### [Work to complete]
Search the listing below for the word "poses" and copy each line that holds it.

=== Section Start ===

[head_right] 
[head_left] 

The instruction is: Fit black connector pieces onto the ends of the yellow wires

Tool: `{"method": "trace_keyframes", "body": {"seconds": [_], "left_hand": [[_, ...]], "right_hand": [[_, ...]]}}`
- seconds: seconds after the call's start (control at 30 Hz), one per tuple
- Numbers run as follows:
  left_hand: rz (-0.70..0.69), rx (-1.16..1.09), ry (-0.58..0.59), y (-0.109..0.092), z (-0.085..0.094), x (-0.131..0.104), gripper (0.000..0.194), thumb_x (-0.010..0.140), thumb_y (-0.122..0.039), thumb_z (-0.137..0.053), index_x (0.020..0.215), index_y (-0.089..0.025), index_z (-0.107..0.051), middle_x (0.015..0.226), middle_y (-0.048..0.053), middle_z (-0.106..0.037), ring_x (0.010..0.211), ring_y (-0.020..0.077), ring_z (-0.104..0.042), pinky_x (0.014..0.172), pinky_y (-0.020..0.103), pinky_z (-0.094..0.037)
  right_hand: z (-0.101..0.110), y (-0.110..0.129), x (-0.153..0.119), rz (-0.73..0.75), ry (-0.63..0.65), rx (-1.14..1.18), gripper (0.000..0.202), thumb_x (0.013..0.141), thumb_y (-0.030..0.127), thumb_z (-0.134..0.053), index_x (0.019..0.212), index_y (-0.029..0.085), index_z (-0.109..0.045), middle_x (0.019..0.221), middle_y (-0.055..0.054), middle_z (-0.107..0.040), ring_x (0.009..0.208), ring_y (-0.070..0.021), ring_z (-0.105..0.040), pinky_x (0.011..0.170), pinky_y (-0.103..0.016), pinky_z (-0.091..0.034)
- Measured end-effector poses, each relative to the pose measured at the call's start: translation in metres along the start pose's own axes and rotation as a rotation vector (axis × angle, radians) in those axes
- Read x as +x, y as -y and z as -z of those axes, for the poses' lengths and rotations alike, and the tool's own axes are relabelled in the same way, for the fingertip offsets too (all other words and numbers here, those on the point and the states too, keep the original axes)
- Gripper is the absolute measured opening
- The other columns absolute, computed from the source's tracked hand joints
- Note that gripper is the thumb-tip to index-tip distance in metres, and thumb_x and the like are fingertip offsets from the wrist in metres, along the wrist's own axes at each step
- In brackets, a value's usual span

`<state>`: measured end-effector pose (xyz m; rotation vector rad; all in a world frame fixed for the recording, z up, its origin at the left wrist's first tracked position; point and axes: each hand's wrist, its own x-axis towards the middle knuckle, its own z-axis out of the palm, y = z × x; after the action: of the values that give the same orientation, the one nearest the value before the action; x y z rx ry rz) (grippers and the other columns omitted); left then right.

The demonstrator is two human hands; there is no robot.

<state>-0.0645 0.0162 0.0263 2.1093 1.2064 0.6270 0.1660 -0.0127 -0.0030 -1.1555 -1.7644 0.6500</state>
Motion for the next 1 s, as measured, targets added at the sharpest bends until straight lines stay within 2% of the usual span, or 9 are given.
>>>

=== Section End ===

### [Answer area]
- Measured end-effector poses, each relative to the pose measured at the call's start: translation in metres along the start pose's own axes and rotation as a rotation vector (axis × angle, radians) in those axes
- Read x as +x, y as -y and z as -z of those axes, for the poses' lengths and rotations alike, and the tool's own axes are relabelled in the same way, for the fingertip offsets too (all other words and numbers here, those on the point and the states too, keep the original axes)

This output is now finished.